If a line in the listing below contains the word "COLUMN", count it, then please give only the number of such lines.
[[ INFORMATION PROVIDED, beginning ]]
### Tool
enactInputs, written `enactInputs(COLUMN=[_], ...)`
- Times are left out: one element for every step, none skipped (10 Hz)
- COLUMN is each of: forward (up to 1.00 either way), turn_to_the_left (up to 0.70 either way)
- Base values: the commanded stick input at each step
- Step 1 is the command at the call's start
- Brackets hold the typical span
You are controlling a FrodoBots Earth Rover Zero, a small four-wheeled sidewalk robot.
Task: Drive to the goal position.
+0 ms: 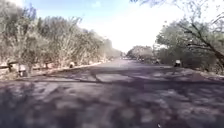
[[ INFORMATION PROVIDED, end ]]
• **ANSWER TO THIS EXERCISE**
2